[Work to complete]
Your copy of the entries must be exact, and it must not include the pictures.

[Information supplied]
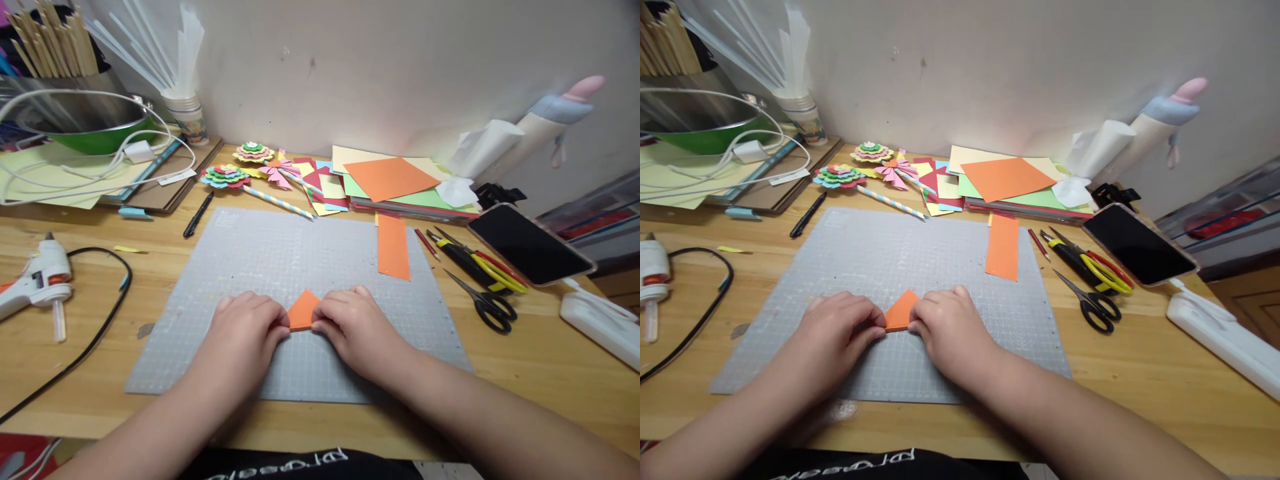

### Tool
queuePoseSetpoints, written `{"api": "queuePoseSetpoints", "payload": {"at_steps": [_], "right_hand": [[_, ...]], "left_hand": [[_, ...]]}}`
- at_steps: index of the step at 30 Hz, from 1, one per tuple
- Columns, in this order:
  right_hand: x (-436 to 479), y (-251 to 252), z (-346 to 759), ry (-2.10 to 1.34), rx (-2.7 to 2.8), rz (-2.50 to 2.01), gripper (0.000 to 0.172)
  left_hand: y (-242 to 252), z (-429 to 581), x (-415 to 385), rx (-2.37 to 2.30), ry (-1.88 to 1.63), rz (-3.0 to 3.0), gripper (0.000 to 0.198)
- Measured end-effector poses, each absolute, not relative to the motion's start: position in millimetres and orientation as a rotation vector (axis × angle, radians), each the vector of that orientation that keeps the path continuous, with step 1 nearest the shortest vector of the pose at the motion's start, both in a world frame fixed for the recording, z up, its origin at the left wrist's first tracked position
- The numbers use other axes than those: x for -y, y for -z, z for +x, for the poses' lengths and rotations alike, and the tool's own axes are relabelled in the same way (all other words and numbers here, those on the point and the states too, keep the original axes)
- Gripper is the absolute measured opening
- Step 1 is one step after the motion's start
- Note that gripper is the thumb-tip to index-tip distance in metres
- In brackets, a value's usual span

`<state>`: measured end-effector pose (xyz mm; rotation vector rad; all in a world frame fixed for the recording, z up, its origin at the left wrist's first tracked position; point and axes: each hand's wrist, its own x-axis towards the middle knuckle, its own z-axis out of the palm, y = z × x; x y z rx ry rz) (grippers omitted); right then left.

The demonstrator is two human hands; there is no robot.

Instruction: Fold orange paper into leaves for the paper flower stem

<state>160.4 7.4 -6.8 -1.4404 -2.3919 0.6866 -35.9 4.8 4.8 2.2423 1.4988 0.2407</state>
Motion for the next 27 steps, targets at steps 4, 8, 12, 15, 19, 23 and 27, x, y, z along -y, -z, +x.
{"api": "queuePoseSetpoints", "payload": {"at_steps": [4, 8, 12, 15, 19, 23, 27], "right_hand": [[-7.0, 6.5, 159.7, -0.698, 2.382, -1.439, 0.008], [-6.1, 5.8, 159.8, -0.713, 2.376, -1.442, 0.008], [-3.9, 5.5, 166.4, -0.701, 2.367, -1.453, 0.008], [-1.3, 5.3, 175.2, -0.656, 2.369, -1.497, 0.009], [-0.6, 4.4, 183.9, -0.551, 2.383, -1.525, 0.010], [-5.2, 1.3, 185.3, -0.533, 2.435, -1.546, 0.010], [-10.9, -1.7, 184.9, -0.568, 2.435, -1.653, 0.012]], "left_hand": [[-4.3, -39.0, -1.2, -1.539, -0.229, 2.264, 0.013], [-6.3, -37.7, -3.3, -1.529, -0.187, 2.328, 0.013], [-6.8, -37.4, -6.0, -1.520, -0.165, 2.336, 0.012], [-7.0, -38.0, -6.4, -1.512, -0.189, 2.316, 0.012], [-8.4, -37.5, -6.4, -1.511, -0.184, 2.292, 0.012], [-8.9, -37.5, -7.4, -1.516, -0.178, 2.279, 0.012], [-9.4, -37.7, -9.4, -1.533, -0.162, 2.255, 0.012]]}}
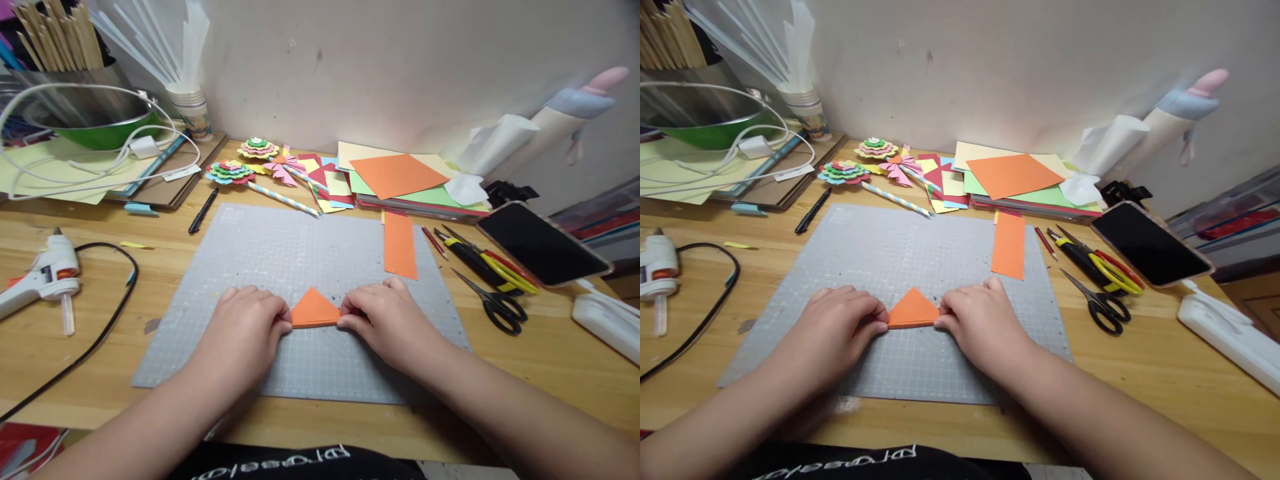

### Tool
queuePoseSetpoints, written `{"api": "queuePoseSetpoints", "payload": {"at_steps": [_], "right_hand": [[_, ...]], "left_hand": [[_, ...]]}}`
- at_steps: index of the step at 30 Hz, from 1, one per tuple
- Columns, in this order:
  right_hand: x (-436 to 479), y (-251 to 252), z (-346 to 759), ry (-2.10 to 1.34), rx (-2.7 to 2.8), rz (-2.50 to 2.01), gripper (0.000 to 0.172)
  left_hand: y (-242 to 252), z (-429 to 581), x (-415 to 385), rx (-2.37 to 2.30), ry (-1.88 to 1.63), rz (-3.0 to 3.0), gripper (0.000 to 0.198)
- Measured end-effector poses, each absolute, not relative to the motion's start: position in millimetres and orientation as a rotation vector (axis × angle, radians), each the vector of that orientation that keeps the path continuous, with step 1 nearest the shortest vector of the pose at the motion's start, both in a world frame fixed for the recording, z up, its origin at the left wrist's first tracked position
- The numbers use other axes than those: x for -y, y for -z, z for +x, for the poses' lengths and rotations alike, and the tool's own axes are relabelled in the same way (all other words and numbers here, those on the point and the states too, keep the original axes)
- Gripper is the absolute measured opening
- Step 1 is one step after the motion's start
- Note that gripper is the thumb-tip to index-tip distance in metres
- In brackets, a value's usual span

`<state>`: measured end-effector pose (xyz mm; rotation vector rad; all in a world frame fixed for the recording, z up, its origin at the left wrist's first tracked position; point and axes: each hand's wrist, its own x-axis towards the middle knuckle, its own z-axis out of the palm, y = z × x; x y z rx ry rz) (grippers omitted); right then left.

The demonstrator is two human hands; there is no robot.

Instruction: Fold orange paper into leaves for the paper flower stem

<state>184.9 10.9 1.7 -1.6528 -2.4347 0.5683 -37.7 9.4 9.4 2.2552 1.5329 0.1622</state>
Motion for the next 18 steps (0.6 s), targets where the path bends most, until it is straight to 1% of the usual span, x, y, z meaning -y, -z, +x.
{"api": "queuePoseSetpoints", "payload": {"at_steps": [8, 13, 18], "right_hand": [[-31.8, -13.0, 182.8, -0.791, 2.441, -1.816, 0.020], [-45.9, -20.3, 178.7, -0.863, 2.529, -1.909, 0.015], [-55.6, -24.8, 173.7, -0.932, 2.641, -1.906, 0.016]], "left_hand": [[-15.1, -33.4, -20.3, -1.558, -0.086, 2.194, 0.013], [-16.5, -34.1, -30.9, -1.513, -0.025, 2.224, 0.014], [-16.3, -35.9, -41.4, -1.476, 0.062, 2.215, 0.009]]}}
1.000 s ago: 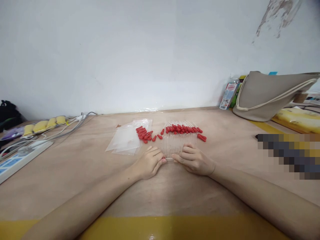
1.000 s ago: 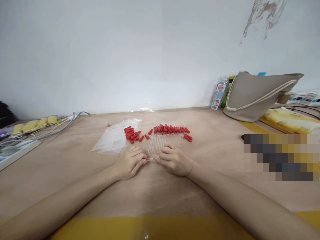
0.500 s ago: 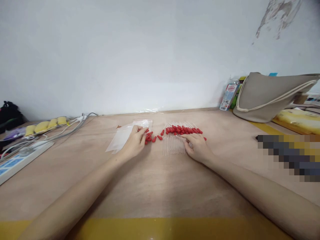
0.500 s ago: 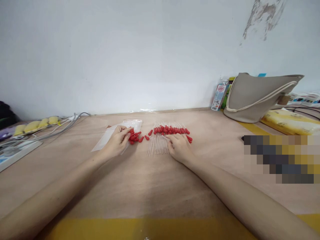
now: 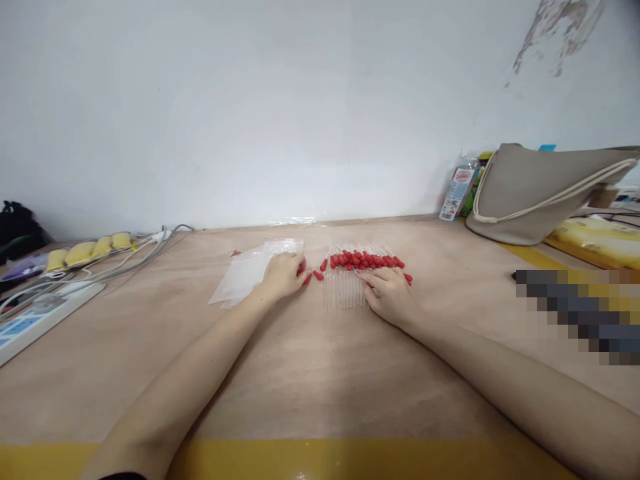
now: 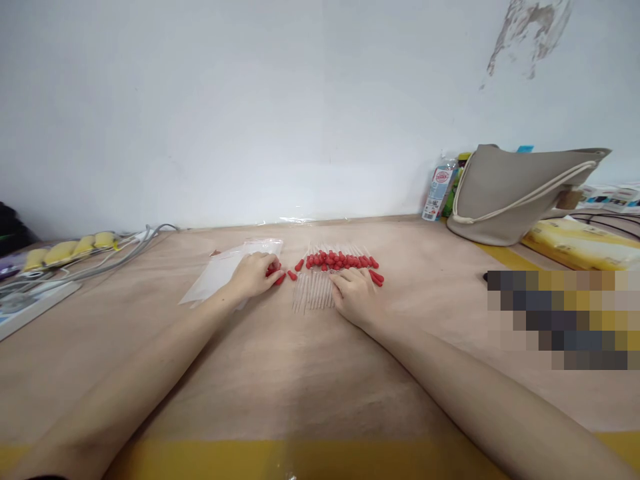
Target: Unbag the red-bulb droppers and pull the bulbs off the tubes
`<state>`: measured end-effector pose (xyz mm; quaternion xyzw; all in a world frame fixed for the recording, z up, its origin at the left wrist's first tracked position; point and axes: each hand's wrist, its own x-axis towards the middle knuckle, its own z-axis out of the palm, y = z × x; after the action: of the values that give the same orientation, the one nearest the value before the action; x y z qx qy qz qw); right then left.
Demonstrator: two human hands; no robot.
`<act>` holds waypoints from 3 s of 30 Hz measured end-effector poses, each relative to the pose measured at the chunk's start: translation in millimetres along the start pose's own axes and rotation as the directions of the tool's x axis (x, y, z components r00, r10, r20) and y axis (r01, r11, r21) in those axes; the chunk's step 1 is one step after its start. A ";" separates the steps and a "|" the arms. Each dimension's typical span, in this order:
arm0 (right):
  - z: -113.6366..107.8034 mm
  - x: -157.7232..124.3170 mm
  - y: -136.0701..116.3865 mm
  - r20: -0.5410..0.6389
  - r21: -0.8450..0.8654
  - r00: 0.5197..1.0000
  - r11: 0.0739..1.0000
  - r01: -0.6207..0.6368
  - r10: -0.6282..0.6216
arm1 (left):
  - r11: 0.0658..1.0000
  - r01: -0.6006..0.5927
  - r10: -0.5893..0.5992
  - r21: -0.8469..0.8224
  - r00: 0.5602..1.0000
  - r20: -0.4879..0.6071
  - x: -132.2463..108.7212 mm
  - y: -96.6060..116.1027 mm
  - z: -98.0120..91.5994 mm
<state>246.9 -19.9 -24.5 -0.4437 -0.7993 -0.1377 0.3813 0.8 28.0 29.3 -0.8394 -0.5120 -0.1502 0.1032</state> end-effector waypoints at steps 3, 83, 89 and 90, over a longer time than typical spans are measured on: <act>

[Answer section]
### Tool
queuePoseSetpoints, written `{"api": "queuePoseSetpoints", "payload": {"at_steps": [_], "right_hand": [[_, ...]], "left_hand": [[_, ...]]}}`
- at_steps: index of the step at 30 Hz, from 1, one per tuple
- Columns, in this order:
  right_hand: x (-436 to 479), y (-251 to 252), z (-346 to 759), ry (-2.10 to 1.34), rx (-2.7 to 2.8), rz (-2.50 to 2.01), gripper (0.000 to 0.172)
  left_hand: y (-242 to 252), z (-429 to 581), x (-415 to 385), rx (-2.37 to 2.30), ry (-1.88 to 1.63), rz (-3.0 to 3.0), gripper (0.000 to 0.198)
- Measured end-effector poses, each absolute, not relative to the motion's start: position in millimetres and orientation as a rotation vector (axis × angle, radians), each the vector of that orientation that keeps the path continuous, with step 1 nearest the shortest vector of the pose at the motion's start, both in a world frame fixed for the recording, z up, its origin at the left wrist's first tracked position
- The numbers use other axes than those: x for -y, y for -z, z for +x, for the poses' lengths and rotations alike, and the tool's own axes are relabelled in the same way (all other words and numbers here, those on the point and the states too, keep the original axes)
- Gripper is the absolute measured opening
- Step 1 is one step after the motion's start
- Note that gripper is the thumb-tip to index-tip distance in metres
- In brackets, a value's usual span

`<state>`: measured end-effector pose (xyz mm; rotation vector rad; all in a world frame fixed for the recording, z up, its origin at the left wrist's first tracked position; point and axes: each hand's wrist, its own x-axis towards the middle knuckle, its own z-axis out of the palm, y = z × x; x y z rx ry rz) (grippers omitted); right then left.

The demonstrator is two human hands; there is no robot.

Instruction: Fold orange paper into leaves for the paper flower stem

<state>160.4 7.4 -6.8 -1.4404 -2.3919 0.6866 -35.9 4.8 4.8 2.2423 1.4988 0.2407</state>
Motion for the next 27 steps, targets at steps 4, 8, 12, 15, 19, 23 and 27, x, y, z along -y, -z, +x.
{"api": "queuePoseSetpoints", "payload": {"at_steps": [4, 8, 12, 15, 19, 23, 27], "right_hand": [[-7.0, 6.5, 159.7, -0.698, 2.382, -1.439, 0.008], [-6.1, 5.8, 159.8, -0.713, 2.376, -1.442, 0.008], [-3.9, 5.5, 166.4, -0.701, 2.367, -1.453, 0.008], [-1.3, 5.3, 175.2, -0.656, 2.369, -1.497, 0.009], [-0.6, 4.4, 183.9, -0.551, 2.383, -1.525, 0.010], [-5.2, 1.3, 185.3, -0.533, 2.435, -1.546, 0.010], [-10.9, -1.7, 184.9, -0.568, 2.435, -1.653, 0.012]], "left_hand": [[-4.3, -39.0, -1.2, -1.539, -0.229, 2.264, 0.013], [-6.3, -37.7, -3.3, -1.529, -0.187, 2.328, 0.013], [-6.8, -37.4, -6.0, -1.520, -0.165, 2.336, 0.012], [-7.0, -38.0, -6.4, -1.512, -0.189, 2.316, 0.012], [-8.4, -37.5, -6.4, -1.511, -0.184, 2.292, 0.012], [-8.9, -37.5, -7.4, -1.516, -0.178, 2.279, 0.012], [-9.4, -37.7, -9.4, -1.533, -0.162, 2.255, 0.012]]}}

### Tool
queuePoseSetpoints, written `{"api": "queuePoseSetpoints", "payload": {"at_steps": [_], "right_hand": [[_, ...]], "left_hand": [[_, ...]]}}`
- at_steps: index of the step at 30 Hz, from 1, one per tuple
- Columns, in this order:
  right_hand: x (-436 to 479), y (-251 to 252), z (-346 to 759), ry (-2.10 to 1.34), rx (-2.7 to 2.8), rz (-2.50 to 2.01), gripper (0.000 to 0.172)
  left_hand: y (-242 to 252), z (-429 to 581), x (-415 to 385), rx (-2.37 to 2.30), ry (-1.88 to 1.63), rz (-3.0 to 3.0), gripper (0.000 to 0.198)
- Measured end-effector poses, each absolute, not relative to the motion's start: position in millimetres and orientation as a rotation vector (axis × angle, radians), each the vector of that orientation that keeps the path continuous, with step 1 nearest the shortest vector of the pose at the motion's start, both in a world frame fixed for the recording, z up, its origin at the left wrist's first tracked position
- The numbers use other axes than those: x for -y, y for -z, z for +x, for the poses' lengths and rotations alike, and the tool's own axes are relabelled in the same way (all other words and numbers here, those on the point and the states too, keep the original axes)
- Gripper is the absolute measured opening
- Step 1 is one step after the motion's start
- Note that gripper is the thumb-tip to index-tip distance in metres
- In brackets, a value's usual span

`<state>`: measured end-effector pose (xyz mm; rotation vector rad; all in a world frame fixed for the recording, z up, its origin at the left wrist's first tracked position; point and axes: each hand's wrist, its own x-axis towards the middle knuckle, its own z-axis out of the palm, y = z × x; x y z rx ry rz) (grippers omitted); right then left.

The demonstrator is two human hands; there is no robot.

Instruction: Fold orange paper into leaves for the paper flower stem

<state>184.9 10.9 1.7 -1.6528 -2.4347 0.5683 -37.7 9.4 9.4 2.2552 1.5329 0.1622</state>
Motion for the next 18 steps (0.6 s), targets where the path bends most, until it is straight to 1% of the usual span, x, y, z meaning -y, -z, +x.
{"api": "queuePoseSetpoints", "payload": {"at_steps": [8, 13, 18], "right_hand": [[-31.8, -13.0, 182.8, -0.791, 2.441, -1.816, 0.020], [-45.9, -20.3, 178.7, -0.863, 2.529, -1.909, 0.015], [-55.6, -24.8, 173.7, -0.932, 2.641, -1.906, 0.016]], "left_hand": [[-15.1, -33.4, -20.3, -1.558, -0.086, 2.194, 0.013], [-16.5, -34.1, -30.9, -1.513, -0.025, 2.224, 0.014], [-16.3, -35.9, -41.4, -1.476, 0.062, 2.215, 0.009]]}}
1.000 s ago: 
1.000 s ago: 
0.500 s ago: 
0.500 s ago: 
now: 
now: 
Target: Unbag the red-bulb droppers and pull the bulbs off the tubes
`<state>`: measured end-effector pose (xyz mm; quaternion xyzw; all in a world frame fixed for the recording, z up, its origin at the left wrist's first tracked position; point and axes: each hand's wrist, its own x-axis towards the middle knuckle, its own z-axis out of the palm, y = z × x; after the action: of the values that give the same orientation, the one nearest the value before the action; x y z qx qy qz qw); right then left.
Demonstrator: two human hands; no robot.
`<act>` holds waypoints from 3 s of 30 Hz measured end-effector poses, each relative to the pose measured at the chunk's start: translation in millimetres along the start pose's own axes and rotation as the directions of the tool's x axis (x, y, z components r00, r10, r20) and y axis (r01, r11, r21) in those axes; the chunk's step 1 is one step after its start. A ";" separates the steps and a "|" the arms. Each dimension's typical span, in this order:
arm0 (right):
  - z: -113.6366..107.8034 mm
  - x: -157.7232..124.3170 mm
  - y: -136.0701..116.3865 mm
  - r20: -0.5410..0.6389
  - r21: -0.8450..0.8654
  - r00: 0.5197..1.0000
  - r11: 0.0739..1.0000
  - r01: -0.6207..0.6368
  - r10: -0.6282..0.6216
arm1 (left):
  - r11: 0.0658..1.0000
  - r01: -0.6006..0.5927
  - r10: -0.5893..0.5992
  - r21: -0.8469..0.8224
  - r00: 0.5602..1.0000
  - r20: -0.4879..0.6071
  - x: -132.2463..108.7212 mm
  - y: -96.6060..116.1027 mm
  - z: -98.0120..91.5994 mm
<state>246.9 -19.9 -24.5 -0.4437 -0.7993 -0.1377 0.3813 0.8 28.0 29.3 -0.8394 -0.5120 -0.1502 0.1032</state> end-effector waypoints at steps 3, 83, 89 and 90, over a longer time than typical spans are measured on: <act>

This exercise has been fully answered.